Return every line of the data below word for word, including the punctuation.
### SUPPLIED MATERIAL ###
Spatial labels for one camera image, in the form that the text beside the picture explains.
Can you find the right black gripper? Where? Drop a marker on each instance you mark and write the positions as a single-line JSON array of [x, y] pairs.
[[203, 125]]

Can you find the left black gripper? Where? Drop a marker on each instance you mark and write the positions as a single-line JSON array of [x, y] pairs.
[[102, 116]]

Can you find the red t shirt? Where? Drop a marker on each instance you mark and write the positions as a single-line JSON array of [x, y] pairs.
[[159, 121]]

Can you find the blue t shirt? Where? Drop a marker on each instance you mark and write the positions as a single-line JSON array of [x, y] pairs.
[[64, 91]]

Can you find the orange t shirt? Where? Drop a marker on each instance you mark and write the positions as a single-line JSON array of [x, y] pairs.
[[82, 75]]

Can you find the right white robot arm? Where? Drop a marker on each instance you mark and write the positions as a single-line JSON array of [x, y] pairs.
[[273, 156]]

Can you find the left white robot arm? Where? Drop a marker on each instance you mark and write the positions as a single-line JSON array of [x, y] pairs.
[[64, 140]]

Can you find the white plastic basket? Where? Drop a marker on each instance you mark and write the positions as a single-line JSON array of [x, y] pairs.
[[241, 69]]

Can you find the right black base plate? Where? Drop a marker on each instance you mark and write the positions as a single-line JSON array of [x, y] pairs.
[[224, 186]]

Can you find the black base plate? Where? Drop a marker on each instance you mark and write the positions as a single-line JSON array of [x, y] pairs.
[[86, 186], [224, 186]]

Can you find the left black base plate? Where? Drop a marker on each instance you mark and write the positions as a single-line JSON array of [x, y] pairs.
###
• **WRITTEN SOLUTION**
Spatial labels for one camera image, in the form that the text beside the picture explains.
Can you find the right black gripper? Where? Drop a marker on each instance you mark and write the positions as a single-line JSON array of [x, y] pairs.
[[203, 125]]

Can you find the left black gripper? Where? Drop a marker on each instance you mark and write the positions as a single-line JSON array of [x, y] pairs.
[[102, 116]]

Can you find the red t shirt? Where? Drop a marker on each instance you mark and write the positions as a single-line JSON array of [x, y] pairs.
[[159, 121]]

Can you find the blue t shirt? Where? Drop a marker on each instance you mark and write the positions as a single-line JSON array of [x, y] pairs.
[[64, 91]]

Can you find the orange t shirt? Where? Drop a marker on each instance you mark and write the positions as a single-line JSON array of [x, y] pairs.
[[82, 75]]

Can you find the right white robot arm? Where? Drop a marker on each instance you mark and write the positions as a single-line JSON array of [x, y] pairs.
[[273, 156]]

Can you find the left white robot arm? Where? Drop a marker on each instance you mark and write the positions as a single-line JSON array of [x, y] pairs.
[[64, 140]]

Can you find the white plastic basket? Where? Drop a marker on each instance you mark and write the positions as a single-line JSON array of [x, y] pairs.
[[241, 69]]

Can you find the right black base plate? Where? Drop a marker on each instance you mark and write the positions as a single-line JSON array of [x, y] pairs.
[[224, 186]]

Can you find the black base plate? Where? Drop a marker on each instance you mark and write the positions as a single-line JSON array of [x, y] pairs.
[[86, 186], [224, 186]]

Can you find the left black base plate? Where? Drop a marker on each instance you mark and write the positions as a single-line JSON array of [x, y] pairs.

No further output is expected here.